GOAL OF THE EXERCISE: What you return must be every line below that includes the word "where".

===== LISTED ENTRIES =====

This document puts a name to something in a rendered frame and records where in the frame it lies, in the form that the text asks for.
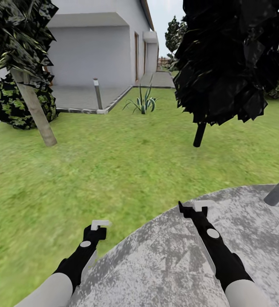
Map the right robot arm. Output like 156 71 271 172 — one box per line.
179 200 273 307

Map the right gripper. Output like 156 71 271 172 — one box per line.
179 201 208 225

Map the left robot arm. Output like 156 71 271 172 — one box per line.
14 219 111 307

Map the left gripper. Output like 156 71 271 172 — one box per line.
83 226 106 241

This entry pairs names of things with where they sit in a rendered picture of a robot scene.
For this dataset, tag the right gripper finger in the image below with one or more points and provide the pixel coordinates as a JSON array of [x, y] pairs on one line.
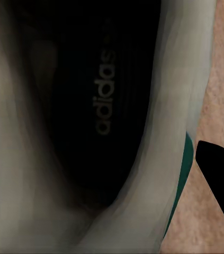
[[210, 158]]

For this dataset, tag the gym shoe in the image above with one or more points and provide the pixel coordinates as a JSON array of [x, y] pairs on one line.
[[100, 102]]

=====

YOUR RESPONSE:
This document puts a name to something in a rendered frame and records where in the frame it lies, in the form that the text asks for.
This entry pairs names of things with where they sit in a rendered picture of a robot scene.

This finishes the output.